### Task directions
Below are some records. Return exactly the lines from the one with "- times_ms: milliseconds" to the one with "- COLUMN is", and nothing else.
*** Task inputs ***
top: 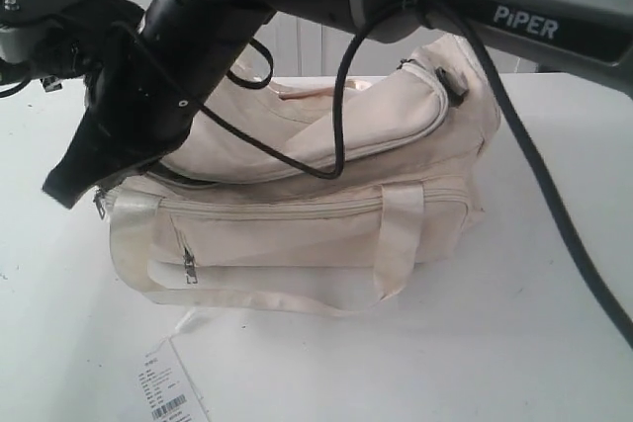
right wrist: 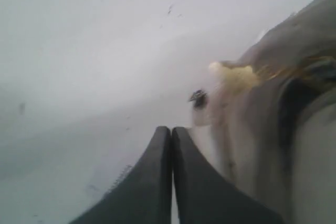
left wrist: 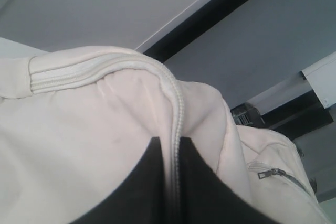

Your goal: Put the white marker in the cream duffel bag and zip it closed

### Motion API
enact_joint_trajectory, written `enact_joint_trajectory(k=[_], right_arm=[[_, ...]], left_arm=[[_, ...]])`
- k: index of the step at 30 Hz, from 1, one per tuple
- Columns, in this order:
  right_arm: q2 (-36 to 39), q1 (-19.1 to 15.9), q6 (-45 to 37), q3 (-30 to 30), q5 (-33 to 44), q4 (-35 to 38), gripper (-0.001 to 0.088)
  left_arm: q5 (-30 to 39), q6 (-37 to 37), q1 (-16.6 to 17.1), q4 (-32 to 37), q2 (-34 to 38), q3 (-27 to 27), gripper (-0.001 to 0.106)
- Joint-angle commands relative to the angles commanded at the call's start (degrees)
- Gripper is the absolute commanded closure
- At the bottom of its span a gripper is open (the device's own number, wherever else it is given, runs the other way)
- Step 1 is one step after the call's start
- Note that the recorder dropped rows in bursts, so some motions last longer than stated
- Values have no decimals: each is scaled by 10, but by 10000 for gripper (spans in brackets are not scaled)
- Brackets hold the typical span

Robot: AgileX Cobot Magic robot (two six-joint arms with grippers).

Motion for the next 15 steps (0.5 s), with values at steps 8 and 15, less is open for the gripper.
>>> enact_joint_trajectory(k=[8, 15], right_arm=[[-2, -2, 49, 0, -75, -150, 742], [56, -7, 33, 0, -147, -103, 606]], left_arm=[[-15, 4, 0, 0, 0, 0, 1053], [-15, 8, 0, 7, 0, 0, 1053]])
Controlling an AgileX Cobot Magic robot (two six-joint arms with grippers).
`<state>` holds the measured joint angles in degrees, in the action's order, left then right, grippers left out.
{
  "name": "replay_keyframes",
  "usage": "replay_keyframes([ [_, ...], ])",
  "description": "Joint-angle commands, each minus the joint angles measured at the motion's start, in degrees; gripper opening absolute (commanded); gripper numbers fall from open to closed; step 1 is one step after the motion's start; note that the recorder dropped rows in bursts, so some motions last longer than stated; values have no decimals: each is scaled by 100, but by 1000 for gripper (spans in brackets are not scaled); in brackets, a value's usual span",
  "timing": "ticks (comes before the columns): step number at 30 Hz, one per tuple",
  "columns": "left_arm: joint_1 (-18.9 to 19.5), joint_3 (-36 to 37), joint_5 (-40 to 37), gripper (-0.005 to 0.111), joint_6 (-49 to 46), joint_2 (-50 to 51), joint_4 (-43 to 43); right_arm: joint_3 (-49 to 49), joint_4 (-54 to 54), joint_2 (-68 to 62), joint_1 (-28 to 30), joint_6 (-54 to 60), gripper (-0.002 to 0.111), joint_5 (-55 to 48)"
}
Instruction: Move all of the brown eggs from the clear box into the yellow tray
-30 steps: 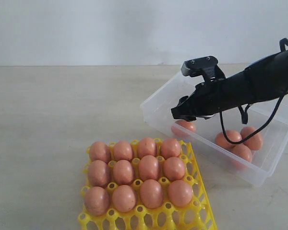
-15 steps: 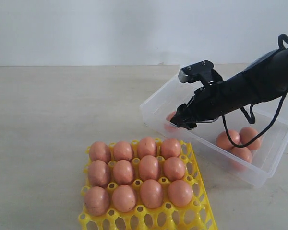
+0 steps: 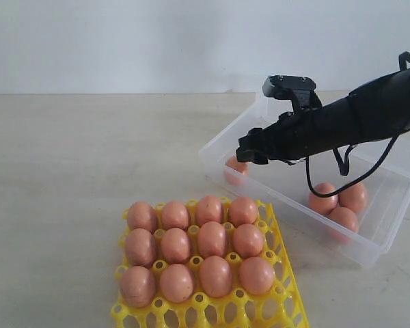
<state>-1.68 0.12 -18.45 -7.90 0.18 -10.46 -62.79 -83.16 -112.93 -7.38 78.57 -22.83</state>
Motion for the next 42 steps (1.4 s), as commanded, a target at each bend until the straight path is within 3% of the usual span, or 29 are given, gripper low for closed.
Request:
replay_keyframes([
  [1,-25,-12,65,4,39,-18,-45,-36,-337,22,-1,-21,60,-205],
  [20,-25,-12,65,4,39,-18,-45,-424,-294,-771,-198,-122,60,-516],
  [29,-25,-12,65,4,39,-18,-45,-424,-305,-771,-198,232,35,-464],
  [36,-25,-12,65,4,39,-18,-45,-424,-283,-771,-198,160,32,-524],
  [40,-25,-12,65,4,39,-18,-45,-424,-283,-757,-187,160,3,-440],
  [42,-25,-12,65,4,39,-18,-45,-435,-283,-679,-165,160,0,-316],
])
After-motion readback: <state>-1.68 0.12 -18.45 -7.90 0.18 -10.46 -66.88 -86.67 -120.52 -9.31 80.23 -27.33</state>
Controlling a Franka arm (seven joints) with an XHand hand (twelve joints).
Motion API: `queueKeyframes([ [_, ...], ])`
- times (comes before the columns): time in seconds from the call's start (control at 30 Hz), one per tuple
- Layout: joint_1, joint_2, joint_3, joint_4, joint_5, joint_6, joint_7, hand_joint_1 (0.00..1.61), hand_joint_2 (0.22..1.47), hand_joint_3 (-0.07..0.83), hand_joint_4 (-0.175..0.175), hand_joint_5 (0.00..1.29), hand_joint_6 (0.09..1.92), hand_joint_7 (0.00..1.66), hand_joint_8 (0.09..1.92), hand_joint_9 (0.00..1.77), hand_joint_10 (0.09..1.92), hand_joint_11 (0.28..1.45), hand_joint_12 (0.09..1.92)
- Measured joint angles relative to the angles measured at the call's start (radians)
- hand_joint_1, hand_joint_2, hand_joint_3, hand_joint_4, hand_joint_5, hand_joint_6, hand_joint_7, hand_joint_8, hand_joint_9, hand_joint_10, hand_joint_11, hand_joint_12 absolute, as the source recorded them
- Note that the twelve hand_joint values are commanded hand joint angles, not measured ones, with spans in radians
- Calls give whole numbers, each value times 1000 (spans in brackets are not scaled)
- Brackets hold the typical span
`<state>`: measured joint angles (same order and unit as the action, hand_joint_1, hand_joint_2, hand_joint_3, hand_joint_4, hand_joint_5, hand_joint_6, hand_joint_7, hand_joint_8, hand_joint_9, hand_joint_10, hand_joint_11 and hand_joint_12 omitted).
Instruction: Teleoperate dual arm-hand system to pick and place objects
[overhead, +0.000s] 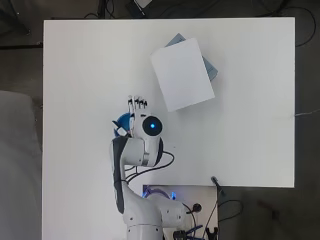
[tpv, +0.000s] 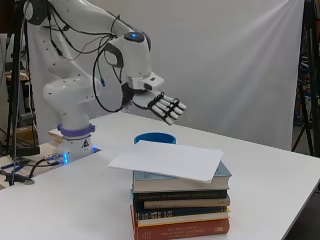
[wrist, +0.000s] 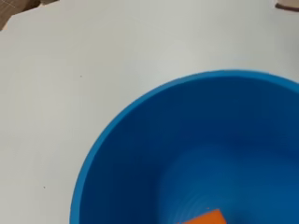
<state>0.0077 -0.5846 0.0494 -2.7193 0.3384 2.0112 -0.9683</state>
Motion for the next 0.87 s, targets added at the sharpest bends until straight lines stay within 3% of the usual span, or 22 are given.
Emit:
queueKeyframes([
  [0.17, -1, -31, 14, 130, -58, -52, 16, 238, 907, 1, 75, 130, 87, 189, 87, 339, 87, 443, 87],
  [0.33, 7, -42, 16, 289, -98, -155, 141, 363, 961, 11, 13, 131, 87, 258, 87, 396, 87, 415, 87],
  [0.53, 19, 28, 9, 589, -131, -375, 129, 444, 984, 8, -6, 148, 87, 213, 87, 345, 87, 395, 87],
  [0.57, 20, 44, 13, 630, -140, -395, 134, 456, 990, 9, -11, 148, 87, 227, 87, 365, 87, 404, 87],
  [0.6, 21, 58, 16, 663, -146, -418, 142, 464, 1006, 8, -24, 143, 87, 328, 87, 529, 87, 478, 87],
  [0.63, 21, 69, 20, 685, -148, -441, 150, 477, 1025, 3, -41, 145, 87, 518, 87, 679, 351, 611, 87],
  [0.67, 21, 76, 23, 699, -152, -464, 157, 491, 1042, -1, -53, 146, 87, 685, 87, 730, 767, 691, 176],
  [0.7, 21, 82, 29, 705, -158, -479, 168, 501, 1055, -1, -59, 148, 87, 797, 87, 733, 1080, 701, 352],
  [0.73, 21, 89, 38, 706, -168, -482, 184, 527, 1063, -1, -65, 155, 87, 845, 531, 855, 1384, 591, 895],
  [0.77, 21, 100, 52, 707, -183, -474, 210, 537, 1068, -1, -74, 166, 87, 833, 1120, 945, 1626, 618, 1324],
  [0.8, 21, 108, 61, 710, -192, -466, 230, 525, 1072, 0, -80, 175, 87, 753, 1394, 929, 1771, 613, 1528],
  [0.83, 21, 114, 67, 714, -197, -460, 246, 482, 1069, 0, -79, 179, 87, 664, 1100, 807, 1659, 572, 1315],
  [0.87, 21, 119, 68, 718, -197, -455, 253, 439, 1058, -1, -70, 176, 87, 553, 692, 716, 1228, 544, 900],
])
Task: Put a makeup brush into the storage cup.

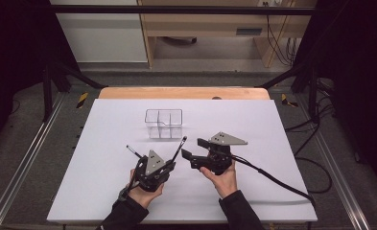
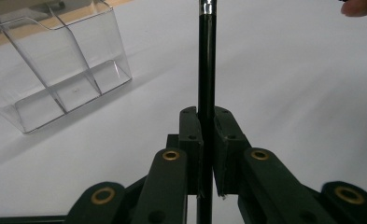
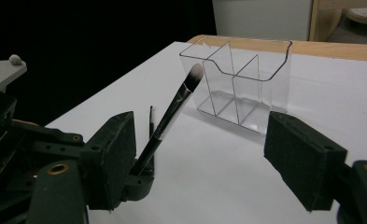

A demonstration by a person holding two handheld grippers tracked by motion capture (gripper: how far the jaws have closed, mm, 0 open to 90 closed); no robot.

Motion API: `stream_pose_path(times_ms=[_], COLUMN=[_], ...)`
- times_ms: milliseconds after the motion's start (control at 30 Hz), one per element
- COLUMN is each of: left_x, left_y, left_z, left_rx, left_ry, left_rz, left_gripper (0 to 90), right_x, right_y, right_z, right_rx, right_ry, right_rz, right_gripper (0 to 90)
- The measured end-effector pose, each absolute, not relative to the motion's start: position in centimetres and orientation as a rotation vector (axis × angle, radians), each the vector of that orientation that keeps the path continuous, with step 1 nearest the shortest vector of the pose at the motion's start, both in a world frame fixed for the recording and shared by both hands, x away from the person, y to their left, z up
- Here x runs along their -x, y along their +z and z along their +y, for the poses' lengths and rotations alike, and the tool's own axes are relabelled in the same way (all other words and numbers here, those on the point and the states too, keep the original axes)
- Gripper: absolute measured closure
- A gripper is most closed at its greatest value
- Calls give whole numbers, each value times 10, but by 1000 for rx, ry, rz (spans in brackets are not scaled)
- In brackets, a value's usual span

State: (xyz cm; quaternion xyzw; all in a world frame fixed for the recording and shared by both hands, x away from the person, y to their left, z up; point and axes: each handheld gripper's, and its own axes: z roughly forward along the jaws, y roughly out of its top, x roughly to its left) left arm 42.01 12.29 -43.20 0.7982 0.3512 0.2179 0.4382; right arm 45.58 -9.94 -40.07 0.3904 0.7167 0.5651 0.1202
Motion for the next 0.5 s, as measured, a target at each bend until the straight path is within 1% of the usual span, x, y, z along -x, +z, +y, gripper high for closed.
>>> stream_pose_path(times_ms=[167, 300, 500], left_x=[-422, -421, -416], left_y=[-429, -428, -427], left_z=[121, 116, 112], left_rx=[-1959, -1956, -1949], left_ry=[512, 513, 519], left_rz=[896, 891, 875], left_gripper=[830, 831, 831], right_x=[-458, -457, -455], right_y=[-400, -402, -403], right_z=[-98, -96, -94], right_rx=[-1167, -1178, -1192], right_ry=[1714, 1746, 1775], right_rz=[2061, 2053, 2039], right_gripper=[309, 365, 421])
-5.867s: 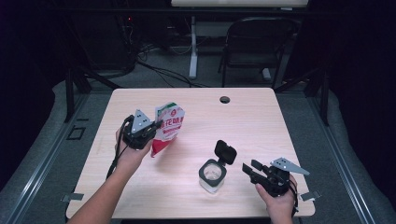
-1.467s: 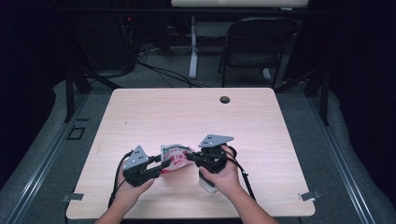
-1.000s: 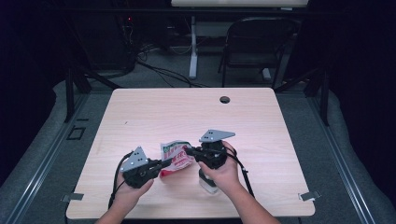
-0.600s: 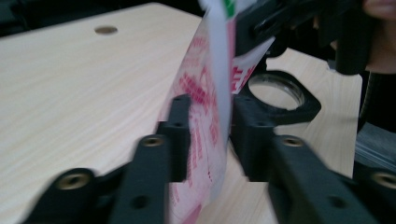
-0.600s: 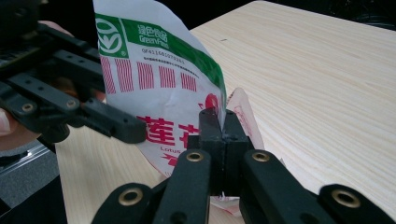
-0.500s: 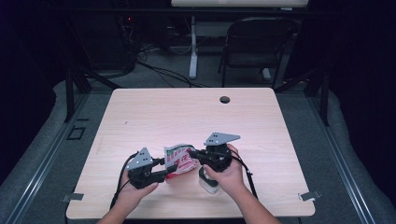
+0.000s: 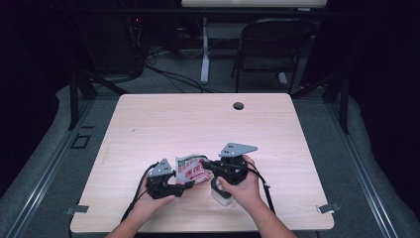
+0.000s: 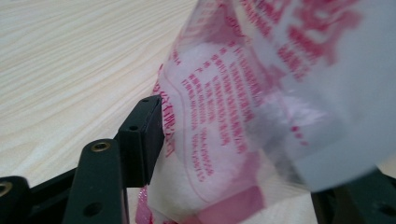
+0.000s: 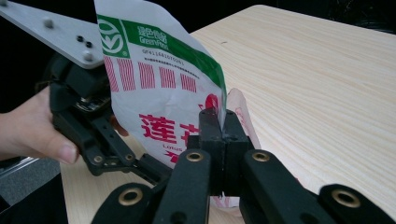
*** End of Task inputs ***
### Output below
- times_ms: milliseconds after the motion's start (control at 30 Hz), one per element
- COLUMN is each of: left_x, left_y, left_z, left_rx, left_ry, left_rz, left_gripper (0 to 90), right_x, right_y, right_z, right_rx, right_ry, right_rz, right_gripper (0 to 90)

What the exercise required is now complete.